Aargau: Trickdiebinnen bei Bancomaten
Der Kantonspolizei wurden am Samstag drei ähnliche Fälle von vermutlichen Trickdieben gemeldet. Bei Geldausgabeautomaten sprachen junge Frauen Personen an, um diese abzulenken. In einem Fall gelang es den Täterinnen, einem älteren Mann zweihundert Franken zu stehlen und zu veschwinden.
Am Samstag, 3. November 2012 erhielt die Kantonspolizei drei Meldungen von verdächtigen Personen, die im Bereiche von Bankfilialen Personen ansprachen und vermutlich bestehen wollten.
In Brugg sprachen um 15.40 Uhr zwei junge Frauen (17-20 Jahre, helle Kleider, helle Haare) einen 78-jährigen Mann an, der beim Geldausgabeautomaten zweihundert Franken beziehen wollte. Eine Frau lenkte den Mann ab und hielt ihm ein Klemmbrett mit einem Schreiben vor, während die Mittäterin sich das Geld schnappte.
In Frick wurde eine Frau nach 16.00 Uhr in ähnlicher Art und Weise angesprochen und bedrängt. Zwei junge Frauen traten als mutmassliche Täterinnen auf, mussten aber ohne Beute verschwinden.
Um 18.45 Uhr traten wiederum zwei Frauen, vermutlich Osteuropäerinnen auf. In Baden sprachen sie Kunden an, die sich bei einem Bank-Geldausgabeautomaten aufhielten. Beim Erscheinen der Polizeikräfte waren sie bereits verschwunden. Ob sie mit ihrem Trickbetrug Beute machten, ist unbekannt.
In allen drei Fällen dürfte die gleiche Täterschaft am Werk gewesen sein.
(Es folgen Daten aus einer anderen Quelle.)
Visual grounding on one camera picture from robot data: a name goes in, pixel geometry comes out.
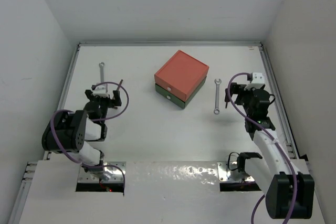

Die Kantonspolizei warnt vor diesem dreisten Vorgehen. Schauen Sie sich um, bevor sie bei einem Automaten einen Bargeldbezug tätigen. Lassen Sie sich auf keinen Fall in ein Gespräch verwickeln. Häufig geben diese Tätergruppen vor, Spenden für einen wohltätigen Zweck zu sammeln.